▶ Assigned task: Return the lines below exactly, from the first line to the line that contains "Could you please trace the outline of the right". Leave out pictures.
Source material below:
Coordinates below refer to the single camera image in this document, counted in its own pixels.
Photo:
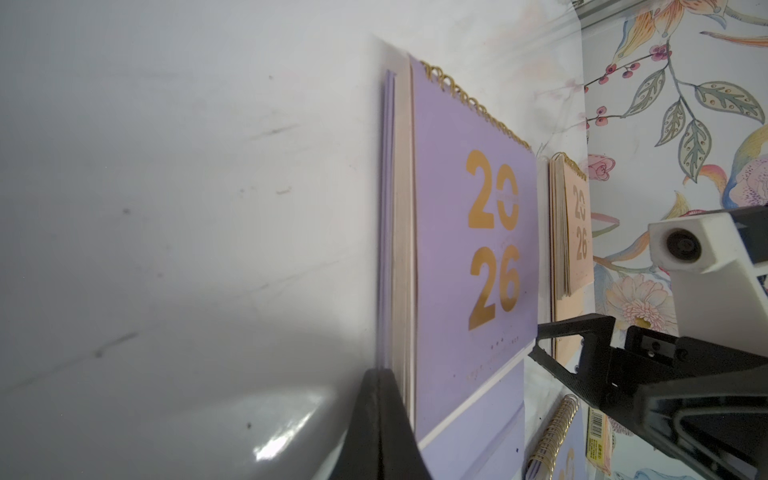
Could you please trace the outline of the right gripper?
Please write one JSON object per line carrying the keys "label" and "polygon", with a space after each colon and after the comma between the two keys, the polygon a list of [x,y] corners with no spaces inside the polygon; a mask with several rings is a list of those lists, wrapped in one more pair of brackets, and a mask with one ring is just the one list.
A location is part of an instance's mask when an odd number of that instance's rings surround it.
{"label": "right gripper", "polygon": [[540,346],[530,357],[589,406],[707,479],[767,476],[767,359],[690,337],[629,329],[586,314],[540,324],[536,340],[576,337],[568,370]]}

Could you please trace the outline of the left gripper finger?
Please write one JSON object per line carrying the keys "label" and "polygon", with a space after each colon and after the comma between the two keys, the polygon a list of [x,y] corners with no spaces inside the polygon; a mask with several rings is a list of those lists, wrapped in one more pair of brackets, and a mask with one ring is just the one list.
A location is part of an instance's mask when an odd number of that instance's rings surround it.
{"label": "left gripper finger", "polygon": [[429,479],[394,373],[365,372],[332,479]]}

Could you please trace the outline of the purple calendar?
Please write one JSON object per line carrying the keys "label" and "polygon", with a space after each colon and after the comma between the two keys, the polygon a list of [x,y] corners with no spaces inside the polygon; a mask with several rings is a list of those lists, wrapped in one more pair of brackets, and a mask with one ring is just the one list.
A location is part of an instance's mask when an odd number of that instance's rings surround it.
{"label": "purple calendar", "polygon": [[565,395],[529,457],[524,480],[587,478],[586,432],[580,399]]}
{"label": "purple calendar", "polygon": [[520,435],[541,287],[537,161],[436,65],[384,77],[376,357],[399,478],[477,476]]}

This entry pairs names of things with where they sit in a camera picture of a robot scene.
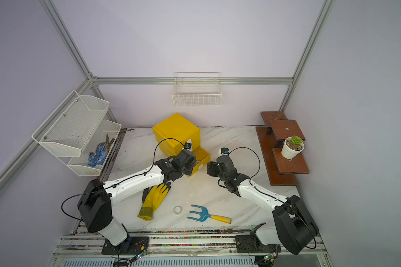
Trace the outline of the yellow bottom drawer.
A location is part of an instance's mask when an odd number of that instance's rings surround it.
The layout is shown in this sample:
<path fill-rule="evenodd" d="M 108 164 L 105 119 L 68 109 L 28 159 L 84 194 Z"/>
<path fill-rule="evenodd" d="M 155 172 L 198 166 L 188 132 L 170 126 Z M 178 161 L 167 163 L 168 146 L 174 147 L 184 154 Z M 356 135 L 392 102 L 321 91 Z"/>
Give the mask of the yellow bottom drawer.
<path fill-rule="evenodd" d="M 201 146 L 194 149 L 193 153 L 196 156 L 196 164 L 193 168 L 192 174 L 187 175 L 188 177 L 192 177 L 196 172 L 205 167 L 207 163 L 211 160 L 210 153 L 203 149 Z"/>

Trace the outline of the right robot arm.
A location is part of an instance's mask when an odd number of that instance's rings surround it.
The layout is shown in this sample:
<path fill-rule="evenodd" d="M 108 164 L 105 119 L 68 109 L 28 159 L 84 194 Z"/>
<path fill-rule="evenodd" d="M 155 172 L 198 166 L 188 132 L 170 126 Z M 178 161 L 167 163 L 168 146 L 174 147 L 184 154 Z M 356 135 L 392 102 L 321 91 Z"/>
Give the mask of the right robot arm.
<path fill-rule="evenodd" d="M 272 214 L 276 234 L 290 253 L 297 255 L 319 234 L 319 228 L 302 199 L 265 189 L 235 168 L 229 155 L 207 163 L 207 174 L 223 181 L 226 189 Z"/>

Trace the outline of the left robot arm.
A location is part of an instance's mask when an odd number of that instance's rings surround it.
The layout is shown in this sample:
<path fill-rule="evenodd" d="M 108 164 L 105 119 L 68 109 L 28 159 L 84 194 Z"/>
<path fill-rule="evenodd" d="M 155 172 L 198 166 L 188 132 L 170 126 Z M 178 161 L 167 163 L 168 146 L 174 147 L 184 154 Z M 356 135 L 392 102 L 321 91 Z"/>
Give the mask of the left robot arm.
<path fill-rule="evenodd" d="M 128 232 L 113 215 L 113 206 L 147 188 L 166 190 L 166 183 L 190 175 L 195 165 L 195 154 L 184 149 L 127 177 L 106 182 L 91 180 L 77 204 L 88 232 L 101 234 L 114 246 L 125 242 Z"/>

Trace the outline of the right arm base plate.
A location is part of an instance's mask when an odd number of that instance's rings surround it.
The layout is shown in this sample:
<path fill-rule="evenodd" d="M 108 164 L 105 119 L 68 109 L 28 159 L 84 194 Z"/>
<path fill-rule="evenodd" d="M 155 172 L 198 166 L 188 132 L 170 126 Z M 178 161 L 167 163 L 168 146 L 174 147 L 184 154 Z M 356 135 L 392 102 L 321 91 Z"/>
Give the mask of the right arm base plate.
<path fill-rule="evenodd" d="M 279 244 L 263 244 L 259 238 L 251 235 L 237 235 L 235 237 L 238 253 L 280 253 Z"/>

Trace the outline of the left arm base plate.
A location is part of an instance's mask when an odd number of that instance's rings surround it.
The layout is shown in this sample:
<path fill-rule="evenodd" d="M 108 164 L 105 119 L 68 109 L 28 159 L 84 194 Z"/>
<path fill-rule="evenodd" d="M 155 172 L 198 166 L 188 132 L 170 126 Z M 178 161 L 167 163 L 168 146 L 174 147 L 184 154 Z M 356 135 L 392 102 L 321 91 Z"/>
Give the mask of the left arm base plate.
<path fill-rule="evenodd" d="M 102 247 L 102 255 L 138 255 L 143 250 L 147 249 L 149 244 L 149 237 L 130 237 L 117 246 L 113 246 L 111 242 L 106 239 Z"/>

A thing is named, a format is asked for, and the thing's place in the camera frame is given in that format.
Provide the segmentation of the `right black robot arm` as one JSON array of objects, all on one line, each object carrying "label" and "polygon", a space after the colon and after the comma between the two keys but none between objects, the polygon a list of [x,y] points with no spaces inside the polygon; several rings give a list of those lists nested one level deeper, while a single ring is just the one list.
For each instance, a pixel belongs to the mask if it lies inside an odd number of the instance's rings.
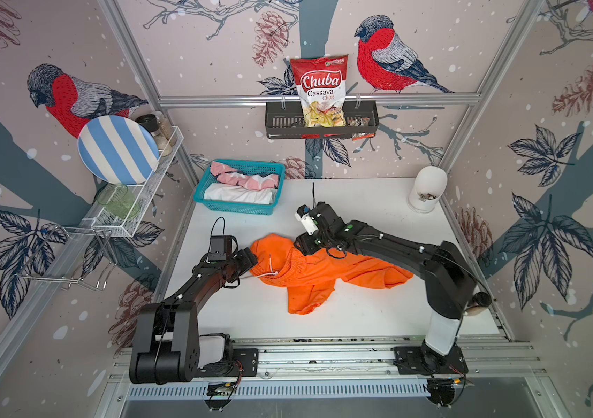
[{"label": "right black robot arm", "polygon": [[477,287],[458,247],[446,240],[432,245],[401,239],[355,219],[346,222],[323,201],[312,208],[299,207],[296,219],[305,232],[297,237],[295,247],[304,255],[323,249],[329,256],[337,251],[343,257],[372,257],[423,280],[432,316],[420,355],[430,370],[444,365]]}]

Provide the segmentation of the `pink patterned garment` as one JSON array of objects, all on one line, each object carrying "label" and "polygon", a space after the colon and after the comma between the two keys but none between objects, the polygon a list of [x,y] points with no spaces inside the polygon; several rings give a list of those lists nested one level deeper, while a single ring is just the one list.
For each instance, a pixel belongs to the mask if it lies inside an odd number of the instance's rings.
[{"label": "pink patterned garment", "polygon": [[247,175],[229,165],[219,162],[213,162],[211,164],[210,172],[218,183],[228,186],[240,186],[247,190],[262,191],[277,189],[279,186],[279,176],[277,174],[268,174],[265,176],[259,174]]}]

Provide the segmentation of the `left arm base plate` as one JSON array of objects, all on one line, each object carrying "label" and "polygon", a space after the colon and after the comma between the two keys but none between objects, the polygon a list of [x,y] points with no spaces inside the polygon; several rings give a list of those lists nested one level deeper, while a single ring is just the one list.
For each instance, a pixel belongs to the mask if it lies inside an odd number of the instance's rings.
[{"label": "left arm base plate", "polygon": [[256,348],[235,348],[232,355],[219,362],[210,363],[197,371],[196,377],[255,377],[259,364]]}]

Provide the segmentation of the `white shorts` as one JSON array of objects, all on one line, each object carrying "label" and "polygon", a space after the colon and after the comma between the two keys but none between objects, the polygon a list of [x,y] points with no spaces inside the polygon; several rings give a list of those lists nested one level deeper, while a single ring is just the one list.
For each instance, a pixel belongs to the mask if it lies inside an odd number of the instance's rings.
[{"label": "white shorts", "polygon": [[276,190],[249,190],[241,186],[231,186],[214,183],[204,192],[204,200],[225,201],[232,203],[272,205],[275,201]]}]

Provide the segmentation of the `orange garment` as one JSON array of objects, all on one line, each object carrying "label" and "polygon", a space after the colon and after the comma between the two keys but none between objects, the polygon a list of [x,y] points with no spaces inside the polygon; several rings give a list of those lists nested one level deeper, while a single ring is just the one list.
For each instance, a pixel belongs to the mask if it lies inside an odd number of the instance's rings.
[{"label": "orange garment", "polygon": [[391,289],[408,282],[413,273],[372,257],[348,254],[343,259],[324,249],[302,254],[285,237],[270,234],[250,247],[257,264],[250,273],[263,283],[287,290],[288,312],[308,315],[324,304],[341,280],[369,289]]}]

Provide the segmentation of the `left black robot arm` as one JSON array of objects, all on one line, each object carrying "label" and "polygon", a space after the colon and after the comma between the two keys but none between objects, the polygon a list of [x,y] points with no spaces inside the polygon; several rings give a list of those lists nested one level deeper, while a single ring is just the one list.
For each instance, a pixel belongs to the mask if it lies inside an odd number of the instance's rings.
[{"label": "left black robot arm", "polygon": [[217,291],[234,288],[257,264],[249,248],[230,235],[210,238],[192,277],[174,294],[144,306],[137,316],[129,378],[133,384],[190,382],[199,369],[198,313]]}]

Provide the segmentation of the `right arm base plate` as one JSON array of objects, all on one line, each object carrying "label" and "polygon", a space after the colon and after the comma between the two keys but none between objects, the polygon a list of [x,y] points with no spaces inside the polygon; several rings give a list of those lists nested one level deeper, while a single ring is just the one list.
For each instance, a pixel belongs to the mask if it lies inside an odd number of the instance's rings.
[{"label": "right arm base plate", "polygon": [[469,369],[460,347],[455,344],[448,355],[440,355],[425,344],[393,348],[393,364],[402,376],[434,376],[434,374],[468,374]]}]

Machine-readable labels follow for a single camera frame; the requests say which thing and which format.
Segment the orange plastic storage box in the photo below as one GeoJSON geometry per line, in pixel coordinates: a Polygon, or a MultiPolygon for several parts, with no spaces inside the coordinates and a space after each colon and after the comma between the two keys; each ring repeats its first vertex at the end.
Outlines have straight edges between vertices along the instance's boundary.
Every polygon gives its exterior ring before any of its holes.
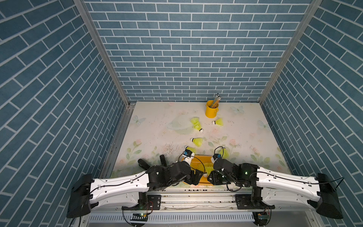
{"type": "MultiPolygon", "coordinates": [[[[213,163],[211,163],[211,156],[195,156],[195,158],[191,162],[191,168],[192,170],[200,170],[202,172],[205,172],[205,166],[212,166],[213,163]]],[[[208,182],[207,178],[204,176],[201,178],[200,185],[212,185],[210,182],[208,182]]]]}

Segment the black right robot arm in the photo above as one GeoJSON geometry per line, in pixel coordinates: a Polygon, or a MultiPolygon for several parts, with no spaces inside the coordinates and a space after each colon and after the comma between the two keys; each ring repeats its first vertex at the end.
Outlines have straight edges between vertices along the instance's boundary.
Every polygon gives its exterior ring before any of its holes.
{"type": "Polygon", "coordinates": [[[210,183],[225,186],[234,183],[239,189],[251,189],[250,195],[236,194],[236,203],[240,209],[305,207],[315,209],[319,215],[327,218],[343,218],[334,180],[325,174],[282,174],[255,164],[237,165],[223,159],[221,155],[214,155],[211,160],[214,170],[208,176],[210,183]]]}

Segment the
End of Source material.
▶ The answer:
Coordinates below refer to the single camera image in this document, counted in its own pixels.
Photo:
Could you please trace the outline of the right gripper?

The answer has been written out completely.